WHAT TO PRODUCE: Should a line in the entries below contain "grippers", return that line.

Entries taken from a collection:
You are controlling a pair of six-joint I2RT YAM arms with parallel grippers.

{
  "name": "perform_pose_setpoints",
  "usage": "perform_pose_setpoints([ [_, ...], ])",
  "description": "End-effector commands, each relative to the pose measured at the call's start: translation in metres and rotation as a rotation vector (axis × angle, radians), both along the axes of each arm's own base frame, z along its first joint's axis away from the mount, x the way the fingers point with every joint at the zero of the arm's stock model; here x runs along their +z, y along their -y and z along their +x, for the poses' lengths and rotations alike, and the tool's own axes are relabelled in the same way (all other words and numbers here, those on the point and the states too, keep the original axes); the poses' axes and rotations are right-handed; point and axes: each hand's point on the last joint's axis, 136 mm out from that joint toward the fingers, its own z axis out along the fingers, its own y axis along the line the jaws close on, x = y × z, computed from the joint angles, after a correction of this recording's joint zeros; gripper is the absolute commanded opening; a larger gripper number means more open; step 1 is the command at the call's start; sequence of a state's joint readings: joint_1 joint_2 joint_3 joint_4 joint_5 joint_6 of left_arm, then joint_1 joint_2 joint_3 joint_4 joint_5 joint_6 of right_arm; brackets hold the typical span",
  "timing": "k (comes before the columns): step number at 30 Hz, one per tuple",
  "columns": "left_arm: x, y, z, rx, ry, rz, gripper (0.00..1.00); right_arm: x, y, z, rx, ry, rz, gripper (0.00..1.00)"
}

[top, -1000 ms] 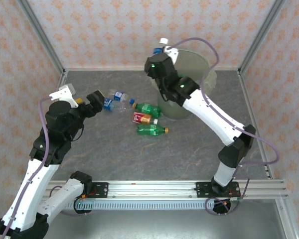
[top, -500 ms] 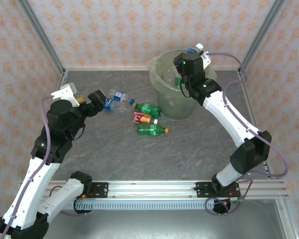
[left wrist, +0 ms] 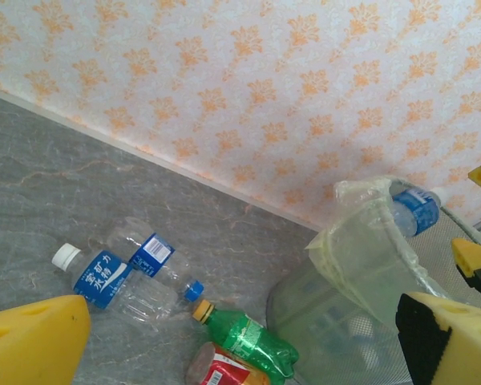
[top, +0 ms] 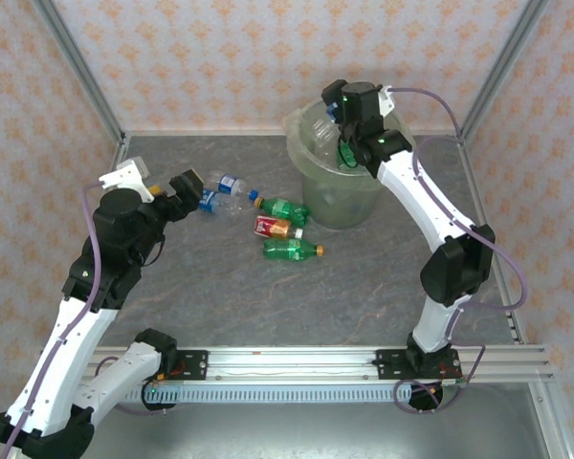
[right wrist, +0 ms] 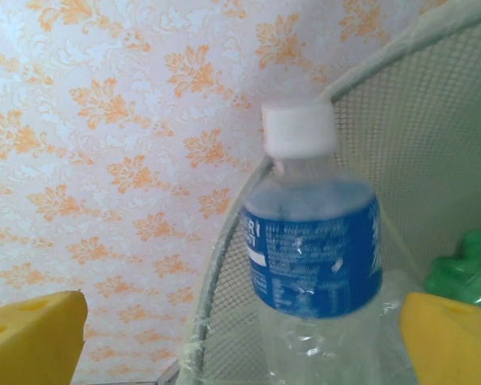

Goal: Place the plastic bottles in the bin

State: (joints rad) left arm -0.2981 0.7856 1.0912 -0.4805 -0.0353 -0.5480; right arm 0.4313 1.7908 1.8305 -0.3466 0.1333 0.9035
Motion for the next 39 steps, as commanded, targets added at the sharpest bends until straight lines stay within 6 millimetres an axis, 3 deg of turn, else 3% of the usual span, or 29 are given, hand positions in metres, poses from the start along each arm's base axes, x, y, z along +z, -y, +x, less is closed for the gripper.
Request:
perform_pose_setpoints([
  [1,0.004,-0.005,0.004,0.030,0.027,0.005,0.99,0.009,0.003,-0.004,0.002,-0.003,-0.023,1.00],
  [11,-0.005,-0.002,0.014,0.032,-0.001,-0.004,0.99,0.019,0.012,-0.020,0.015,0.009,-0.075,1.00],
  [18,-0.018,0.009,0.021,-0.013,-0.032,-0.021,0.99,0.031,0.001,-0.036,0.092,0.027,-0.157,1.00],
  [26,-0.047,0.019,0.021,-0.053,-0.101,-0.064,0.99,0.034,-0.039,-0.072,0.228,0.033,-0.371,1.00],
  [32,-0.068,0.021,0.015,-0.063,-0.157,-0.080,0.99,0.018,-0.087,-0.104,0.397,0.044,-0.608,1.00],
  [39,-0.072,0.014,0.002,-0.046,-0.167,-0.072,0.99,-0.010,-0.114,-0.126,0.528,0.005,-0.740,1.00],
])
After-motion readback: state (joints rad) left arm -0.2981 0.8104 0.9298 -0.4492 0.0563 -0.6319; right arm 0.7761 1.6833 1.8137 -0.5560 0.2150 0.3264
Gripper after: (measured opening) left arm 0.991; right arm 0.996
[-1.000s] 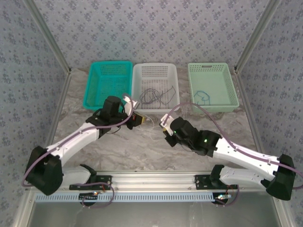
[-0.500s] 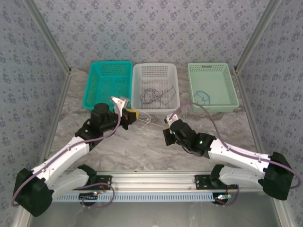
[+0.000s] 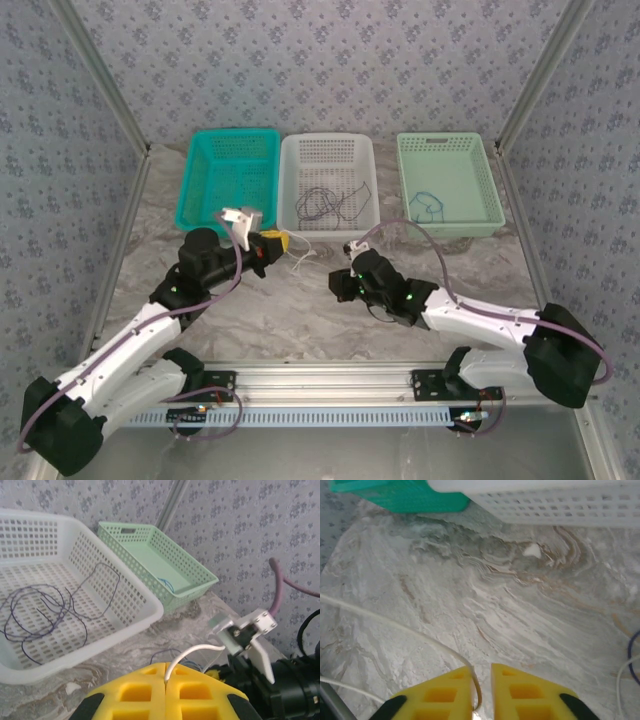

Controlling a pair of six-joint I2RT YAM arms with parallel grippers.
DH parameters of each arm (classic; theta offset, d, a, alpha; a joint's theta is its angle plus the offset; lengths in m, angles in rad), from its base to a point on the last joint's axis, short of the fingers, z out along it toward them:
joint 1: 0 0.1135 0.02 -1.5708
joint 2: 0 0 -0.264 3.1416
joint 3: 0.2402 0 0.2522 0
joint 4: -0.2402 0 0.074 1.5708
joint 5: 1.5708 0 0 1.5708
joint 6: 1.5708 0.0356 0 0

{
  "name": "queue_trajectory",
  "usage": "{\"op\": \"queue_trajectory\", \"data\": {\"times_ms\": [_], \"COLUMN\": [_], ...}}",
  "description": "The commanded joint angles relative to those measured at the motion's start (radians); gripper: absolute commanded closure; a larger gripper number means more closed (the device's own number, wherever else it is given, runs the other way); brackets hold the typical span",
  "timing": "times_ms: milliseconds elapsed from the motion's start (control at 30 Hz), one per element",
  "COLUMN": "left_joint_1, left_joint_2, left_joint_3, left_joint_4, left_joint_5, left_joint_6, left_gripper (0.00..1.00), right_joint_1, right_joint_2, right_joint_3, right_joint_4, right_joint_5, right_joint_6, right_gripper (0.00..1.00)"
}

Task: Untangle the cables

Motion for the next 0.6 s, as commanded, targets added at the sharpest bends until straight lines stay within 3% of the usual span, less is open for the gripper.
{"op": "queue_trajectory", "data": {"times_ms": [0, 100, 167, 333, 567], "left_joint_1": [-0.006, -0.008, -0.009, -0.019, -0.08], "left_joint_2": [-0.012, -0.002, 0.0, 0.034, 0.118], "left_joint_3": [0.045, 0.08, 0.084, 0.099, 0.164], "left_joint_4": [0.059, -0.029, -0.05, -0.065, -0.124], "left_joint_5": [-0.017, -0.017, -0.028, -0.038, -0.071], "left_joint_6": [0.003, 0.028, 0.029, 0.027, 0.065], "left_gripper": [0.97, 0.97, 0.97, 0.97, 0.98], "right_joint_1": [0.015, 0.023, 0.023, 0.042, 0.087], "right_joint_2": [0.001, -0.091, -0.163, -0.25, -0.167], "right_joint_3": [0.054, 0.053, 0.043, 0.061, 0.202], "right_joint_4": [-0.163, -0.2, -0.202, -0.208, -0.227], "right_joint_5": [0.059, 0.129, 0.155, 0.187, 0.229], "right_joint_6": [-0.034, -0.083, -0.098, -0.122, -0.191], "right_gripper": [0.49, 0.26, 0.19, 0.1, 0.09]}}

YOUR RESPONSE:
You are controlling a pair of six-joint I2RT YAM arms with parallel grippers.
Controlling a pair of six-joint I2RT YAM arms with parallel grippers.

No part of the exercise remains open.